BoilStream includes a built-in Web Auth GUI at https://your-domain/auth for user authentication, credential vending, and administration.

User features:

  • Authenticate via OAuth (GitHub, Google), SAML SSO (Entra ID, Okta), or email/password
  • PostgreSQL credentials for DuckLake access
  • Bootstrap tokens for DuckDB extension authentication
  • HTTP/2 ingestion tokens (JWT) for data ingestion APIs
  • Role selection for multi-role users

Admin features (Superadmin GUI):

  • S3 bucket and access role management
  • User role assignments
  • SAML/OAuth provider configuration
  • DuckLake catalog provisioning

Quick Start

1. Enable Auth Server

yaml
# config.yaml
auth_server:
  enabled: true
  port: 443
  # Optional: path to save/load encryption key
  encryption_key_path: "encryption.key"
  session_ttl_hours: 8
  tls_cert: "/path/to/cert.pem"
  tls_key: "/path/to/key.pem"

2. First Startup - Database Encryption

BoilStream encrypts user and superadmin databases with AES-256-GCM (industry standard authenticated encryption).

First run behavior:

bash
./boilstream --config config.yaml

# Prompt 1: Encryption key for user/superadmin databases
Enter encryption key (press Enter to generate random):
# [Press Enter to auto-generate 32-byte key]
# ✓ Generated encryption key
# ✓ Saved to: encryption.key

# Prompt 2: Superadmin password
Set superadmin password (min 12 characters):
# [Type password - not echoed]
Confirm password:
# ✓ Superadmin account created (username: boilstream)

Key storage options:

ConfigBehavior
encryption_key_path: "encryption.key"Auto-generate on first run, save to file. Subsequent starts load from file (no prompt)
No encryption_key_path specifiedPrompt on every startup. Key never saved to disk (highest security)
Pipe via stdinecho $KEY | ./boilstream - For CI/CD, K8s secrets

Critical

Losing the encryption key means permanent data loss. User and superadmin databases cannot be decrypted.

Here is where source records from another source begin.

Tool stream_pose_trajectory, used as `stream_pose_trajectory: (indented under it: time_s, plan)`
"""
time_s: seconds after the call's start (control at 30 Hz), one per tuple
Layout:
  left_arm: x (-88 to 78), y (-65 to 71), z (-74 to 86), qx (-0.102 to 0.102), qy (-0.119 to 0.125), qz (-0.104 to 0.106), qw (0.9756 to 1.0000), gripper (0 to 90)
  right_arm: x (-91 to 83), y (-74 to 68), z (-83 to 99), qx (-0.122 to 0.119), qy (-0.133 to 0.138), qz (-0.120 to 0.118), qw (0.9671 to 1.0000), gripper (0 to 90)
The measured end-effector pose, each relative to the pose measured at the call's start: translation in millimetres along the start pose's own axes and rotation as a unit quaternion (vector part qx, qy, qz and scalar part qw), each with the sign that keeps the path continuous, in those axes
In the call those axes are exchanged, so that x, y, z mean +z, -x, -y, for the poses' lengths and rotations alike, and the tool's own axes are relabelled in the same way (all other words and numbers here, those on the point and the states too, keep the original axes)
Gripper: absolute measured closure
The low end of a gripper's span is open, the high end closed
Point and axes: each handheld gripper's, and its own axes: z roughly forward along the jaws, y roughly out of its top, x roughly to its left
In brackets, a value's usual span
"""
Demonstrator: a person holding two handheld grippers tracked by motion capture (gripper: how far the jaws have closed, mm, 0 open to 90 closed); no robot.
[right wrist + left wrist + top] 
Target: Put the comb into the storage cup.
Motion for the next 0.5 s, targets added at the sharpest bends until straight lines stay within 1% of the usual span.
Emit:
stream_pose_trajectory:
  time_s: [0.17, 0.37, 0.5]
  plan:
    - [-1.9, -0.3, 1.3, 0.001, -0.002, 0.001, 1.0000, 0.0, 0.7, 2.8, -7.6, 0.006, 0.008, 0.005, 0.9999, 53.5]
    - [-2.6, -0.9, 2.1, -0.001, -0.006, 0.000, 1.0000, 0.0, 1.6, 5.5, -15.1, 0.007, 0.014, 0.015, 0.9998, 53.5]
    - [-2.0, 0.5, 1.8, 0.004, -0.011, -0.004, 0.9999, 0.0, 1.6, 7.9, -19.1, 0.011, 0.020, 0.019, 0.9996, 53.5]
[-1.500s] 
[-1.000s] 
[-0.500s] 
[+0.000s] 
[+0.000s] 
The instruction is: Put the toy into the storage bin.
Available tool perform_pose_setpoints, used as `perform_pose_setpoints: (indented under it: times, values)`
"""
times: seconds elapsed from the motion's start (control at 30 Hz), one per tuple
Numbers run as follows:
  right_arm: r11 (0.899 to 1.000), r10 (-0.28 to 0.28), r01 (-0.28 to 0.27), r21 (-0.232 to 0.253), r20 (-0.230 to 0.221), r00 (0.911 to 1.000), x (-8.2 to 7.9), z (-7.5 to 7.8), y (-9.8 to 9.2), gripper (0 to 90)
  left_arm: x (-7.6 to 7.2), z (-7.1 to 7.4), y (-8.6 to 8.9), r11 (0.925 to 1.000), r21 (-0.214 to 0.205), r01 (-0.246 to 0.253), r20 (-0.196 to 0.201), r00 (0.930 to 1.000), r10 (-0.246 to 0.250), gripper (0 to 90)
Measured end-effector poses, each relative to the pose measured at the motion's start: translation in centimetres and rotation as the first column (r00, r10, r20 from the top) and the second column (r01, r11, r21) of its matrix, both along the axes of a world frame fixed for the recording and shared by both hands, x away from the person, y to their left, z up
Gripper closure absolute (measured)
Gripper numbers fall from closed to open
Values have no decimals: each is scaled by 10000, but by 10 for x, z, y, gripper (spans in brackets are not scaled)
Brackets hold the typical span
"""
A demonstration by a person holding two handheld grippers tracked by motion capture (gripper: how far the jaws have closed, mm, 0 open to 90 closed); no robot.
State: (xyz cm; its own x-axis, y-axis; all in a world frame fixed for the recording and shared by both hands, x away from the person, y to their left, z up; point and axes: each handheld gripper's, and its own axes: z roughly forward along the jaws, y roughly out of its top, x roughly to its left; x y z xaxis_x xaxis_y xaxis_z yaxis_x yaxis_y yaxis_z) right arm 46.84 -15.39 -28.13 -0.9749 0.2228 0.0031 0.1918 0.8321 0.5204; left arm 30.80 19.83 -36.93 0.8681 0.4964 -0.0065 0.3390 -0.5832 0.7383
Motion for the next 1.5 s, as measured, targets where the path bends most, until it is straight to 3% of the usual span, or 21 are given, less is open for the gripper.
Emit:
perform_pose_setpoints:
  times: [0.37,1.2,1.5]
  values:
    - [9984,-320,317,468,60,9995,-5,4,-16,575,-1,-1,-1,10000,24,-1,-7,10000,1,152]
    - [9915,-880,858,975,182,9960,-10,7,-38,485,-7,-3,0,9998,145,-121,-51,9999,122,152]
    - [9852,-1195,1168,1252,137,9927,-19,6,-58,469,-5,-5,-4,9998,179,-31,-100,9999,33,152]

  • Back up encryption.key to secure location (vault, secrets manager)
  • User database: data/users.duckdb (encrypted)
  • Superadmin database: data/superadmin.duckdb (encrypted)

3. Configure Authentication

SAML SSO: Configure via Superadmin GUI at /auth → SAML Providers (Entra ID guide)

GitHub OAuth:

yaml
oauth_providers:
  github:
    client_id: "${GITHUB_CLIENT_ID}"
    client_secret: "${GITHUB_CLIENT_SECRET}"
    allowed_orgs: ["your-org"]

Google OAuth:

yaml
oauth_providers:
  google:
    client_id: "${GOOGLE_CLIENT_ID}"
    client_secret: "${GOOGLE_CLIENT_SECRET}"
    allowed_domains: ["yourcompany.com"]

Email/Password: Enabled when no SAML provider is configured. Users can sign up at /auth.

SAML SSO Mode

When SAML SSO is enabled, local email/password authentication is disabled for regular users. Only the superadmin account can use local login. New user registration is also disabled - users must authenticate via SAML.

4. User Access

  1. Navigate to https://your-domain/auth
  2. Login with chosen method (SAML/GitHub/Google/Email)
  3. Dashboard shows:
    • PostgreSQL credentials (host, port, username, password)
    • JWT token (for HTTP ingestion API)

Authorization (RBAC)

BoilStream uses a hierarchical RBAC model managed through the Superadmin GUI at /auth. Access control is based on three core components:

Core Components

ComponentDescription
S3 BucketsStorage locations for DuckLake data
Access RolesLink cloud IAM credentials to S3 buckets
Role AssignmentsMap users or SAML groups to access roles

Access Modes

DuckLake catalogs support hierarchical access levels:

ModePermissions
readerRead-only access to catalog data
writerRead + write access
adminFull control over catalog
ownerCatalog creator (full access)

Setting Up Access (Superadmin GUI)

  1. Create S3 Bucket (/auth → S3 Buckets → Add)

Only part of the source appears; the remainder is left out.